Reimagining American political organization through watersheds

All of the major watersheds in the contagious United States. Each of these can be further divided into smaller watersheds know Hydrologic Cataloging Units. Photo courtesy of USGS.
Jonathan Logan, S&E Editor

Perhaps one of the great tragedies of our time is a lack of imagination in how we politically organize ourselves. Modern nation-states are delineated by hard and fast borders, lines in the sand. The current world map, and this is true at local levels as well, is drawn based on compass readings and imagined, logical borders. In the United States, watersheds represent a whole new way of thinking about lines drawn on maps, and, perhaps, borders themselves. A watershed is a geographical area that drains all surface and groundwater into a common body of water (this could be as small as a river or as large as an ocean).

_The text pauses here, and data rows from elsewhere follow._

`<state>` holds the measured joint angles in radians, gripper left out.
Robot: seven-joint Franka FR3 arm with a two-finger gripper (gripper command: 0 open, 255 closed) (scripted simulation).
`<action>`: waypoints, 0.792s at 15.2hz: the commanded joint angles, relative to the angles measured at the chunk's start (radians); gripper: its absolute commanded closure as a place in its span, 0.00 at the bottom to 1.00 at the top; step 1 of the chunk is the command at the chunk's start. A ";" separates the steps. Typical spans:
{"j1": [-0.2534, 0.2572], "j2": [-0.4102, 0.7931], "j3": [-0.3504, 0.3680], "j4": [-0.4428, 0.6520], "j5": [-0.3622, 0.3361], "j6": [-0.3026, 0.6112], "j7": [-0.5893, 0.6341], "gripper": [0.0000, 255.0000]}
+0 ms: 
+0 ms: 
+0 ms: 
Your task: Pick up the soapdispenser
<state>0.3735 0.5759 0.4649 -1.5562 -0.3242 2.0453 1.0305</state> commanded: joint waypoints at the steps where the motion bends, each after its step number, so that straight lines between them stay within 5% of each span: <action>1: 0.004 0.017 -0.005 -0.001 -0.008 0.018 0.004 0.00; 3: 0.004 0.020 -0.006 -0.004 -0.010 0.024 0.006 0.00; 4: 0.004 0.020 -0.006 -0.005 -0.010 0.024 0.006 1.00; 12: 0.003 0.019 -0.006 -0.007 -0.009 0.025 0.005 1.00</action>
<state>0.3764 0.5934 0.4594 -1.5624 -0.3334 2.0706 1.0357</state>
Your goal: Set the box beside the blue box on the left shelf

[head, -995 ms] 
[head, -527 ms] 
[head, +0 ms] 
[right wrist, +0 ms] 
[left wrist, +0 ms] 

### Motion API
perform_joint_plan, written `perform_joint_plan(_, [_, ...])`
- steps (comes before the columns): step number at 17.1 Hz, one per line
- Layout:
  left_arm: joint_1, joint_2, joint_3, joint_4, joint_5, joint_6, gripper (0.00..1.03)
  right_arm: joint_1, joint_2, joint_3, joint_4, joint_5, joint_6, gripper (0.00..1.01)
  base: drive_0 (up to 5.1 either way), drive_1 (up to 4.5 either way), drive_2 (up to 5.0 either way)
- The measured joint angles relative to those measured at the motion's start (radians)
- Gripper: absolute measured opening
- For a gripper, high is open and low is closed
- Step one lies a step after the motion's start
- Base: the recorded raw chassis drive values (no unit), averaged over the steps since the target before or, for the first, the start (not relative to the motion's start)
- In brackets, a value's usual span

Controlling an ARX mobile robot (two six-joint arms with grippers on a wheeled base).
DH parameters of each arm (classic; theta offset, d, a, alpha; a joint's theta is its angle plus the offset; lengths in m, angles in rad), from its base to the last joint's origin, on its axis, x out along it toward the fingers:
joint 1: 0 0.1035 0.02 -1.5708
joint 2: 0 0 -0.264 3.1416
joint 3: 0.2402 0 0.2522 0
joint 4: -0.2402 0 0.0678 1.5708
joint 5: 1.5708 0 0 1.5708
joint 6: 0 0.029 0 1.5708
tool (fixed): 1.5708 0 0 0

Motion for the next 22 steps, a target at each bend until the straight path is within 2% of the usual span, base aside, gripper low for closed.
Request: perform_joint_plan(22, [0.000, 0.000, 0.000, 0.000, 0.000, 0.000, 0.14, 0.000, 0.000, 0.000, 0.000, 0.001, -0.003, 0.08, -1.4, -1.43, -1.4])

Governments are organized by cities, townships, states and regions. Through civic engagement within these governments, a certain level of socialization has led people to believe that this is the natural way of thinking about geographical and political organization. There are as many as 25 state borders created by rivers in the contiguous U.S. Scholars of hydrology and watershed management have engaged in a simple thought experiment: what if state boundaries were demarcated based on the 18 watersheds that fall within the lower 48? In other words, “one state, one watershed.” Obviously, the course of national history and politics would be entirely different, and it is unreasonable to now imagine switching to this system. However, it is not unreasonable to look at the United States’ gerrymandered congressional districts and wonder how that might be different.

Watersheds are not discrete units. Just as a country can be broken into states and states into counties, so too can watersheds be broken into smaller watersheds. For example, the Great Lakes watershed just to the north of Wooster drains dozens of rivers into Lake Erie, each of which drain smaller rivers and streams. The feasibility of designating each natural watershed a county is less appealing given that they vary greatly in size, but most are not much larger or smaller than current congressional districts. The Valais Canton’s borders in Switzerland are mapped based solely on the Rhone River watershed.

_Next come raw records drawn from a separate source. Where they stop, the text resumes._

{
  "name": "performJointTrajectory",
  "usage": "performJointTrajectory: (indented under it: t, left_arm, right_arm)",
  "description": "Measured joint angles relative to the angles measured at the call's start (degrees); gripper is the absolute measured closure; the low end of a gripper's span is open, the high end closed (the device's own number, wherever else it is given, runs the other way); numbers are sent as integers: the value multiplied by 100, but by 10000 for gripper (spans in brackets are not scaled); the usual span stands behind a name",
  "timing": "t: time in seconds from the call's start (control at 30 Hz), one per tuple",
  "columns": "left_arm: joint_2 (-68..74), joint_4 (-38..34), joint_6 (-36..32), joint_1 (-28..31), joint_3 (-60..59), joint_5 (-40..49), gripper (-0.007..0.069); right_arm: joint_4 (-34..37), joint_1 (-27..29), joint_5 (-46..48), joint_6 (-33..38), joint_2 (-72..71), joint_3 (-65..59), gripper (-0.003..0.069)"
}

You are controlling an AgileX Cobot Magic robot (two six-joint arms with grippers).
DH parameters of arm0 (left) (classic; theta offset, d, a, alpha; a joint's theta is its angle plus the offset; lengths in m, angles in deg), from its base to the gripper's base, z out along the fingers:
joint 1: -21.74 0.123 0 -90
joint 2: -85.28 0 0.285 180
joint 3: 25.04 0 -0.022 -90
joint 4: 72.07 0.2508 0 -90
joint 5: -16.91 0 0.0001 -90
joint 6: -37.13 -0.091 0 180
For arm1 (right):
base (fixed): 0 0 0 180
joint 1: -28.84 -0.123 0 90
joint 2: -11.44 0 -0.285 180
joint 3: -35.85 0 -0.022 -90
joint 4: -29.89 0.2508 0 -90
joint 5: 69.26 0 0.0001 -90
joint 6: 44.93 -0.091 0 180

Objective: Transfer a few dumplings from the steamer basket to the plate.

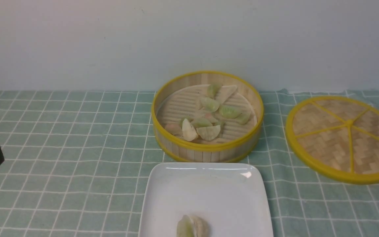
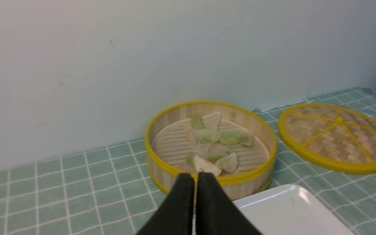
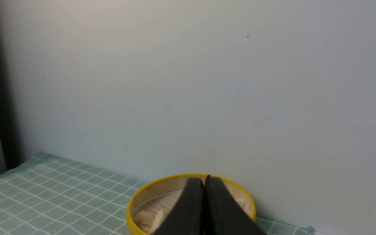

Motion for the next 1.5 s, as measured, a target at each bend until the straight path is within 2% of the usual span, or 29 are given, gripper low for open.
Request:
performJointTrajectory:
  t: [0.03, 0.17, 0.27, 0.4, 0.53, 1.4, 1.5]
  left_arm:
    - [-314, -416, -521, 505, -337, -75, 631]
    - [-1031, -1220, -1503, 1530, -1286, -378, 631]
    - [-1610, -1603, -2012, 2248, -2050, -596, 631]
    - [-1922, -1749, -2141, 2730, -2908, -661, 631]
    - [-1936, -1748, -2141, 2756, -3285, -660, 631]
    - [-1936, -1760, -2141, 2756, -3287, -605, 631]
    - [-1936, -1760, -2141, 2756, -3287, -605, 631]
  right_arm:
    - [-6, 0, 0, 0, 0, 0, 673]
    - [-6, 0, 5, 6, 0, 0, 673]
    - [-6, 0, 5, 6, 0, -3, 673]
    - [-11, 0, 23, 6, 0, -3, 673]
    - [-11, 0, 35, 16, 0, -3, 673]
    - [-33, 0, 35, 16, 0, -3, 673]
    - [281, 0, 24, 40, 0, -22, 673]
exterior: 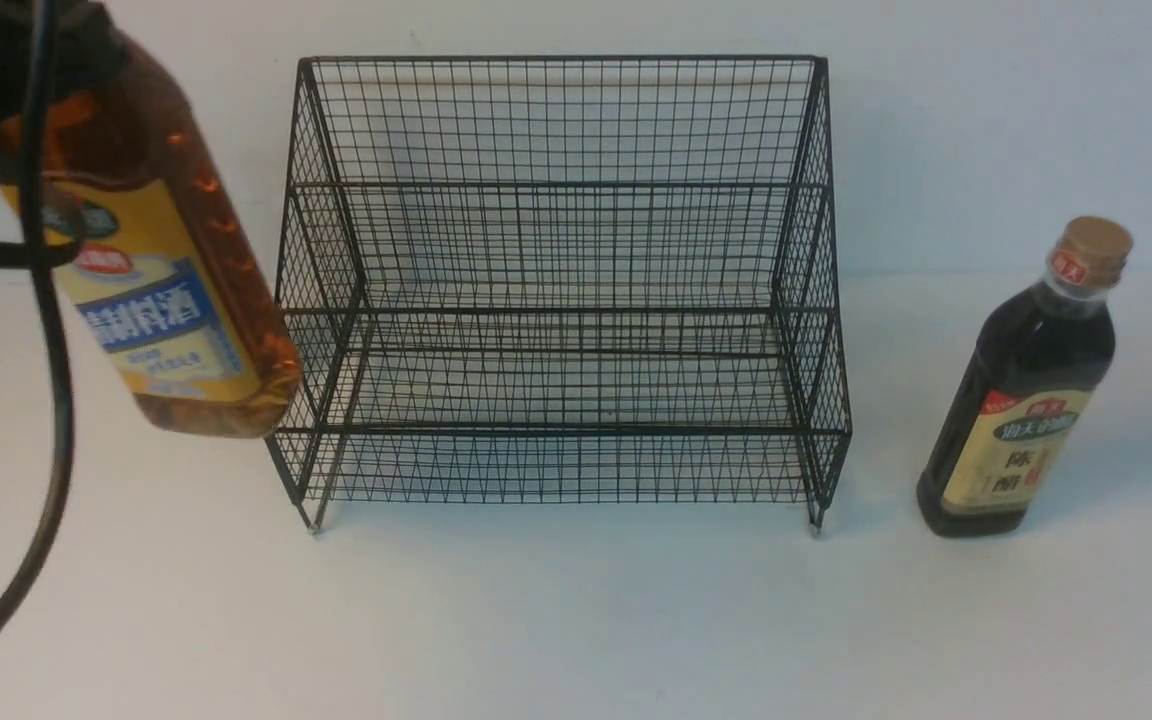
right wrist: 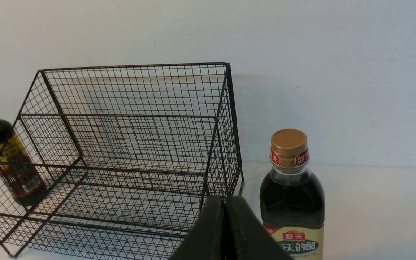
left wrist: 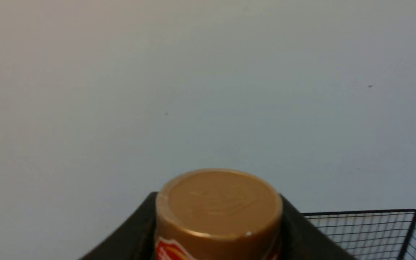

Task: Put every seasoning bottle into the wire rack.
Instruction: Use the left arm to put the condiment bottle back on the shelf

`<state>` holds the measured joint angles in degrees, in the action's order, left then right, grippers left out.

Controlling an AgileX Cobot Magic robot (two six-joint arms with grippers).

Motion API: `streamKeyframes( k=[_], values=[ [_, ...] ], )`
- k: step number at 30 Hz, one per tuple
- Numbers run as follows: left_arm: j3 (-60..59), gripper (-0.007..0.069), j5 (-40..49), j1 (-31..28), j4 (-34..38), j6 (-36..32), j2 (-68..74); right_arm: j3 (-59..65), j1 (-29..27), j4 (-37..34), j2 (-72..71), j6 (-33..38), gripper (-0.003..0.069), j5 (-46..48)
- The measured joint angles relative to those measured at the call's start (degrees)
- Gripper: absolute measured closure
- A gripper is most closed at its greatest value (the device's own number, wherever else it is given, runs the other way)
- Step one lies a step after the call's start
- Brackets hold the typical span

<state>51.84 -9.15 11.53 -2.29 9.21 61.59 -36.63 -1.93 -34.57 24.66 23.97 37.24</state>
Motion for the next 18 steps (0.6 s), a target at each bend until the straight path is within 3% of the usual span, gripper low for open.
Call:
streamKeyframes(
  k=[6,18],
  values=[
    [2.50,0.0314,-2.33,3.59,0.46,0.38,9.11,0.00,0.00,0.00,0.00,0.00,0.0676,0.00],
    [5.50,0.0314,-7.60,3.95,3.62,0.33,17.35,0.00,0.00,0.00,0.00,0.00,0.0676,0.00]
  ],
)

State governments in the U.S. divvy up watersheds in a more convenient and congruent manner that nature might. Each state maps what are called Hydrologic Cataloging Units (HUCs) within their political boundaries. HUCs become progressively smaller from HUC-8 maps to HUC-12 maps, much in the same way precincts and wards are smaller political units that determine people’s polling locations. Comparing congressional district maps to watershed maps and HUC maps to precinct maps paints a persuasive picture that perhaps we could incorporate the natural environment into the political structure of the country. Furthermore, problems such as gerrymandering and the redrawing of district maps could be eliminated by incorporating these naturally occurring boundaries.

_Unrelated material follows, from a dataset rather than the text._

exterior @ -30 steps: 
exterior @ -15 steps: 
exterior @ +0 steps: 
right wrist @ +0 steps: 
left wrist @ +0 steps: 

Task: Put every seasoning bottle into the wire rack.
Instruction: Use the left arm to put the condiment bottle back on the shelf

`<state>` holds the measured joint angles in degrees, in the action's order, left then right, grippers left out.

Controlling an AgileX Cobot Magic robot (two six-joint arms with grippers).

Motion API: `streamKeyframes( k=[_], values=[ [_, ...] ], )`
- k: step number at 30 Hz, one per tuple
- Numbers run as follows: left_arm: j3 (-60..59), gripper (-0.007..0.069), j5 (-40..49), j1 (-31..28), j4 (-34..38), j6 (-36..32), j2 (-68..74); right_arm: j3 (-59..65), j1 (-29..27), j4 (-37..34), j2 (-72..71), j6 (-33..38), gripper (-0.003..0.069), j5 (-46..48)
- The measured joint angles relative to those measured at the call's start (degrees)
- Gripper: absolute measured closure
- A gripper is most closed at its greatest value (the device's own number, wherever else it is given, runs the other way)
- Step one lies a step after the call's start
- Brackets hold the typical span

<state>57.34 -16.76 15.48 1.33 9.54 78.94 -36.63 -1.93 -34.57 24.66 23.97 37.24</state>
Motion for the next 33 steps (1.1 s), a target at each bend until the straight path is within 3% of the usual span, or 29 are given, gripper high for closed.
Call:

Observing and respecting natural borders could change the way in which not only politically organize, but also the way in which we engage with one another. Given the current state of American politics, many scholars have stated that there will have to be a cataclysmic event before our political system changes. When or if this change comes, we ought to be prepared to consider novel ways in which we interact with geography and the natural world.